Contrairement à ce qu'affirment ces deux propositions de loi, l'avortement ne peut être considéré comme un droit constitutionnel car il ne vise pas un bien en soi. Le seul et unique droit supérieur qui existe dans ce domaine est le droit « au respect de l'être humain dès le commencement de sa vie » (article 16 du Code civil, dit « d'ordre public », posé en préambule du chapitre consacré à l'avortement dans le Code de la santé publique). La suppression d'une vie humaine constitue obligatoirement un drame, pour l'enfant à naître dont la vie est supprimée, mais aussi pour la mère, sur laquelle de lourdes conséquences psychologiques pèseront inévitablement.
De tels projets auraient donc des conséquences terribles sur la protection de l'enfant à naître.
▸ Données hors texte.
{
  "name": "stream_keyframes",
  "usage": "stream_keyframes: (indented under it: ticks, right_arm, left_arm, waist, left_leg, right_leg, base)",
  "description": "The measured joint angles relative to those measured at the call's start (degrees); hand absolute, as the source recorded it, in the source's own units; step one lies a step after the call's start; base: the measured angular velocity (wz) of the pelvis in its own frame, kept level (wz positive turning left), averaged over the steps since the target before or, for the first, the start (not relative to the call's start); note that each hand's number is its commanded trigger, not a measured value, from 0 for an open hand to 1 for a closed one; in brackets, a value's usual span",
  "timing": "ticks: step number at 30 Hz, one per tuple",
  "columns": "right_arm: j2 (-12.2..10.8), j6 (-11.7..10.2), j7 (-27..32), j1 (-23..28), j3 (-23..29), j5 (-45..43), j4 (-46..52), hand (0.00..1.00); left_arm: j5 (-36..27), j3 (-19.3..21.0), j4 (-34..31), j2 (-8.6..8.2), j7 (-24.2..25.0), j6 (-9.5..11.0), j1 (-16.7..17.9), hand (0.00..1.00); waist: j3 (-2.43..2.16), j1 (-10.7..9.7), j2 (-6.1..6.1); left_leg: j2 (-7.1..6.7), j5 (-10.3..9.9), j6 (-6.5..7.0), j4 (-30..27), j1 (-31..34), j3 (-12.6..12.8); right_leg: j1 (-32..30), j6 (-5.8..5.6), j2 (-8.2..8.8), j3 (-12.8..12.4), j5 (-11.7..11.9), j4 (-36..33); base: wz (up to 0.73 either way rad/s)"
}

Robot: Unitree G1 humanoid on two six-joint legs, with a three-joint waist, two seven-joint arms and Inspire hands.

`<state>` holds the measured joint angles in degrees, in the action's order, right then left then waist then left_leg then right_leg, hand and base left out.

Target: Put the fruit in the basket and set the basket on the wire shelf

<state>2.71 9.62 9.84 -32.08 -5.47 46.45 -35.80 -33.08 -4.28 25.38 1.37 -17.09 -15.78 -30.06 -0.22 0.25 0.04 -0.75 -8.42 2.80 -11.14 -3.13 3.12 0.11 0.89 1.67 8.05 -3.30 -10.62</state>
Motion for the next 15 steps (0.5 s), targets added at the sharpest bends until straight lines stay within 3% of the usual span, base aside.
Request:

Mais ce droit constitutionnel aurait aussi une valeur supra législative qui ne connaîtrait plus aucune limite légale, menaçant de ce fait directement la clause de conscience des médecins et ouvrant la porte à l'avortement à la demande, jusqu'au terme de la grossesse.
Je vous demande donc de vous opposer fermement à ces propositions idéologiques, inutiles et surtout très dangereuses pour la bonne santé de notre société.
Ce dont notre pays a besoin, c'est au contraire le déploiement d'une réelle politique familiale de prévention, afin de réduire l'échec de l'avortement et permettre l'accueil de la vie :
éducation sexuelle non fondée sur le plaisir mais sur la responsabilité,
aide matérielle et financière en cas de grossesse imprévue,
création de maisons d'accueil maternel,
développement des modes de garde,
aides au logement pour les familles nombreuses,
réel revenu pour les mères au foyer, afin de pouvoir choisir librement,
développement de la carte Famille nombreuse,
revalorisation de l'accueil sous le secret, dévalorisé alors qu'il fait à l'enfant le don de la vie,
développement de l'adoption.
Les solutions sont nombreuses afin que l'avortement n'appraisse pas comme l'unique issue envisageable en cas de grossesse imprévue. Elles ne coûtent pas forcément plus cher que l'argent dépensé dans le cadre de l'avortement, mais permettent surtout de sortir de cette culture de mort, tout en répondant de façon heureuse au défi du renouvellement des générations. Nous vous sollicitons vivement pour contribuer à cette politique de vie plutôt qu'à une politique mortifère !
Dans l'attente de votre réponse, je vous prie de croire, Monsieur le Député, en l'expression de mes sentiments respectueux.